Using microservices to build modern, 12-factor applications can be a double-edged sword. They make the development...
process much more streamlined and agile, but microservices complicate performance management. By multiplying the number of application components, microservices significantly increase the number of interactions and dependencies with highly varying contributions to overall performance. Implementing end-to-end performance monitoring and tracing is never an easy task, which explains surges in the application and performance management software market.
The problem with microservices
Microservices create a much larger component footprint than developers may be used to. A microservice architecture creates the application equivalent of a network effect in which the number of potential component interactions increases geometrically with the number of microservices used. And it's not just the number of interactions that matter, but the variable nature of them. Microservices typically get their inputs from other microservices. Their outputs, in turn, feed others. However, since those outputs aren't necessarily uniform, the results of one microservice can significantly affect the workload of another. For example, if a microservice produces data processed by others, the amount and complexity of the data will change downstream performance. It's not necessarily the volume of output, but its nature. If one microservice creates database query strings, for example, the resulting queries can significantly affect the completion time and, hence, overall response time.
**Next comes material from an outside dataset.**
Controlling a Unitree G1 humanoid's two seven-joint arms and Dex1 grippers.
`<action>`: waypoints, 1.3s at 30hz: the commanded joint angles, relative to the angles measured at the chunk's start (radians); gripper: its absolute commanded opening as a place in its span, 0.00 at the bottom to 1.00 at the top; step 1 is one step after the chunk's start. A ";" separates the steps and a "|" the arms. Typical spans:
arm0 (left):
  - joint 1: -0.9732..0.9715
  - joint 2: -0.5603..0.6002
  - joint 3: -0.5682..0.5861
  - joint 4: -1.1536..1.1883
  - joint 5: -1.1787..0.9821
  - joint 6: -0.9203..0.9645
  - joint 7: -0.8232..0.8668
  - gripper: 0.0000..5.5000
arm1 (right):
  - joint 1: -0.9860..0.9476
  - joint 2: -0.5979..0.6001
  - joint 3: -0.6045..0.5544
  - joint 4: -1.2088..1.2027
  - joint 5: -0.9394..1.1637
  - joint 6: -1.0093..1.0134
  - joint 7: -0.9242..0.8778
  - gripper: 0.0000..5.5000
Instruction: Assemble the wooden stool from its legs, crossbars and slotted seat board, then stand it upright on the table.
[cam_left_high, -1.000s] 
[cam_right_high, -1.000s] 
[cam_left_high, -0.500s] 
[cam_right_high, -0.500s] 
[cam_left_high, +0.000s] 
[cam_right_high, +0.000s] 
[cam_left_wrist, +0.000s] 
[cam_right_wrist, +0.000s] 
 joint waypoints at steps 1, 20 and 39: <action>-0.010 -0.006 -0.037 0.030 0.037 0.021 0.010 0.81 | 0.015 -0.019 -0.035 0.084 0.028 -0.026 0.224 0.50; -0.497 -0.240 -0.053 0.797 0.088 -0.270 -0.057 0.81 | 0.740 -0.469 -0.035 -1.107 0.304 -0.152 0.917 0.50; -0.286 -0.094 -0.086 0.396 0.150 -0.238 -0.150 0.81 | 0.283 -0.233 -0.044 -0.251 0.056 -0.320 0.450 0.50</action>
Beyond the performance implications, the integration of multiple microservices and their API connections adds risks since each integration is also a potential point of failure. Furthermore, applications that call third-party services use a distributed or hybrid cloud architecture can suffer from variable network bandwidth when using instances over the WAN or on different LANs.
Although the challenges are significant, the microservices performance management problem is solvable. We will examine some of the tools and techniques that can help and offer some recommendations to make sure microservices create end-to-end performance problems that are comparable to death by a thousand cuts.
Tools and techniques
When using microservices, performance analysis is a two-level problem comprising both granular telemetry of individual microservices and comprehensive, end-to-end measurement of all applications. Microservice telemetry is used to identify internal bottlenecks, inefficiencies and bugs, while application-wide monitoring seeks to see performance from the user's perspective and identify problems within the microservice ecosystem and its connections.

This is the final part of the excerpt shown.